![Callysto.ca Banner](https://github.com/callysto/curriculum-notebooks/blob/master/callysto-notebook-banner-top.jpg?raw=true)

# Turtles and Data

This notebook will use what is probably the largest turtles command data set ever assembled. That said, we only spent about five minutes looking before just making one.

Using this notebook and our previous knowledge of turtles, let's learn some basics about data and pandas in Python with turtles.

## Pandas

Pandas (Python Data Analysis Library, name derived from PANel DAta) is a free library for Python which makes loading and manipulating data more straightforward by taking advantage of something known as a **data frame**. Think of a data frame as something like a spreadsheet, but better.

First we need to import some code libraries.

In [None]:
import pandas as pd
import numpy as np 
from mobilechelonian import Turtle
from helper.turthelp import turtle_data
print('Libraries successfully imported.')

### Loading Data 

Here we are downloading a `csv` (comma separated values) file of the data set stored on the cybera cloud. This is done using the pandas command `read_csv`, where the argument we pass it is the file name (either a file on the internet or a local file).

In [None]:
#csv_file = "https://swift-yeg.cloud.cybera.ca:8080/v1/AUTH_233e84cd313945c992b4b585f7b9125d/callysto-open-data/turtles_drawings.csv"
csv_file = "./turtles-drawings.csv"
df = pd.read_csv(csv_file)
df

You'll notice that there are nearly 4000 rows of data, more than we'd want to deal with in a spreadsheet. You'll also note that the rows don't appear to be in any particular order, we're going to need to manipulate our data frame in order to draw shapes.

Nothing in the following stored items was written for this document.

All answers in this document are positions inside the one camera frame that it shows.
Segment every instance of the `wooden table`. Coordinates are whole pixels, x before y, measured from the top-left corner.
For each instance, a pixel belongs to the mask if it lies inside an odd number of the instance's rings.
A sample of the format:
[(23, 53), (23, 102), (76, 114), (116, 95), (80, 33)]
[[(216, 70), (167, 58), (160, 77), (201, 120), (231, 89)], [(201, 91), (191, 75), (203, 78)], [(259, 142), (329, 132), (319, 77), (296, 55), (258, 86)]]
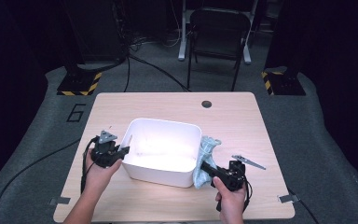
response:
[[(203, 101), (212, 106), (205, 108)], [(222, 141), (213, 150), (218, 166), (228, 167), (231, 155), (257, 162), (262, 170), (246, 165), (253, 197), (244, 219), (291, 218), (291, 203), (281, 203), (287, 195), (282, 172), (269, 140), (255, 97), (250, 92), (138, 92), (100, 93), (89, 115), (71, 170), (62, 190), (68, 204), (58, 204), (54, 220), (63, 222), (80, 196), (82, 153), (89, 140), (106, 130), (118, 136), (117, 143), (132, 120), (166, 119), (198, 125), (202, 135)], [(209, 184), (201, 189), (182, 189), (129, 178), (123, 167), (115, 173), (94, 212), (93, 221), (162, 222), (219, 220)]]

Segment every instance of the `blue cloth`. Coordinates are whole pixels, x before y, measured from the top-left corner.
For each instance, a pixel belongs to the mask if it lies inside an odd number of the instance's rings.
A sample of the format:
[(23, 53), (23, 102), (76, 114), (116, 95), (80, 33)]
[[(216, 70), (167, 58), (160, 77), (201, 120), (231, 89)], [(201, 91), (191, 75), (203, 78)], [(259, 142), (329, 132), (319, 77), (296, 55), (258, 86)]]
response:
[(201, 170), (200, 167), (204, 161), (210, 164), (213, 168), (216, 168), (216, 164), (212, 158), (213, 149), (221, 145), (222, 142), (212, 137), (202, 136), (200, 143), (199, 156), (197, 157), (196, 168), (193, 172), (193, 182), (196, 189), (201, 188), (204, 184), (210, 183), (212, 178), (205, 171)]

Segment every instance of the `human hand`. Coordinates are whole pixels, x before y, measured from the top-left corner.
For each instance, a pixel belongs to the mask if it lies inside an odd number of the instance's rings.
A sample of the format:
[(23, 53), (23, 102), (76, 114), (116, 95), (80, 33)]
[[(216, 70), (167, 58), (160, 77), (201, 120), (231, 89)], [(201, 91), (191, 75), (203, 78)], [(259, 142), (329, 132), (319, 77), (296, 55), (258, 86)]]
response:
[(106, 189), (107, 185), (110, 182), (112, 175), (120, 168), (122, 160), (117, 160), (111, 167), (103, 168), (97, 164), (93, 164), (91, 159), (91, 148), (87, 154), (86, 158), (86, 167), (89, 172), (87, 173), (86, 178), (86, 187), (85, 191), (92, 191), (93, 193), (98, 193), (99, 195), (103, 194), (103, 191)]
[(217, 202), (221, 200), (222, 209), (219, 216), (222, 222), (225, 224), (242, 224), (243, 204), (246, 195), (245, 185), (241, 189), (230, 191), (217, 176), (213, 178), (213, 183), (218, 190), (215, 199)]

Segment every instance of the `chair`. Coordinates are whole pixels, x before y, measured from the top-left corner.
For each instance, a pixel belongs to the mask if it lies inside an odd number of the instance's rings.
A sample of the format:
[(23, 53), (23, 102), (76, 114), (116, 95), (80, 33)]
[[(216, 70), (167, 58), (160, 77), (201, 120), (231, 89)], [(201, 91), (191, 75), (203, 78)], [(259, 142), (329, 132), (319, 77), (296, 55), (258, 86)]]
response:
[(203, 7), (190, 16), (190, 51), (188, 58), (187, 88), (190, 87), (191, 61), (194, 54), (235, 61), (234, 91), (240, 69), (243, 48), (251, 28), (249, 19), (239, 11)]

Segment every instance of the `white bin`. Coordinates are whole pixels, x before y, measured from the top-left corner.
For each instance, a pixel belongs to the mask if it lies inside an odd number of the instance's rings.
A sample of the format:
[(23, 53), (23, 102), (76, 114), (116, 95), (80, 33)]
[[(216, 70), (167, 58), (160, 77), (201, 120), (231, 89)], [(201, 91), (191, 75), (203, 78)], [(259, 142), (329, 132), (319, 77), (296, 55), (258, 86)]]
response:
[(123, 166), (131, 178), (188, 188), (193, 185), (201, 140), (194, 124), (161, 119), (135, 119), (121, 142), (130, 146)]

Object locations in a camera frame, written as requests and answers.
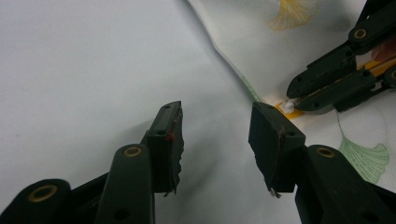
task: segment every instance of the metal screw
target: metal screw
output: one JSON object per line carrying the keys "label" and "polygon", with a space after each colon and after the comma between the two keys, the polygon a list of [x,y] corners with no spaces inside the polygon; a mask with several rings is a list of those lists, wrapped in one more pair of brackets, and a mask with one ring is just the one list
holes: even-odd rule
{"label": "metal screw", "polygon": [[367,32],[364,29],[359,29],[357,31],[355,31],[355,34],[353,35],[356,39],[362,39],[364,37],[366,37]]}
{"label": "metal screw", "polygon": [[29,194],[28,199],[32,203],[41,203],[52,197],[56,193],[56,191],[58,191],[58,187],[56,187],[55,185],[44,185],[40,188],[33,190]]}
{"label": "metal screw", "polygon": [[142,153],[142,148],[140,147],[128,147],[124,150],[124,156],[126,157],[135,157]]}
{"label": "metal screw", "polygon": [[326,157],[326,158],[333,158],[335,157],[335,153],[329,149],[327,149],[326,147],[318,147],[317,148],[317,153],[322,156],[322,157]]}

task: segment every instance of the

But first, let's go over what each column is:

1. `angle` : the angle at which a turn will be taken, if the `direction` is a turn (number or `NaN`, which means not a number).
2. `direction` : The direction (forward or backward, or left or right turn) the turtle will move (number or `NaN`).
3. `length` : The distance (in pixels) the turtle should move forward or backward, if `direction` is forward/backward (number or `NaN`).
4. `order` : The order in which commands should be run to draw a given shape (number, counting starts at 0).
5. `shape` : The shape the row is associated with (string).
5. `color` : The pen color to draw with (string).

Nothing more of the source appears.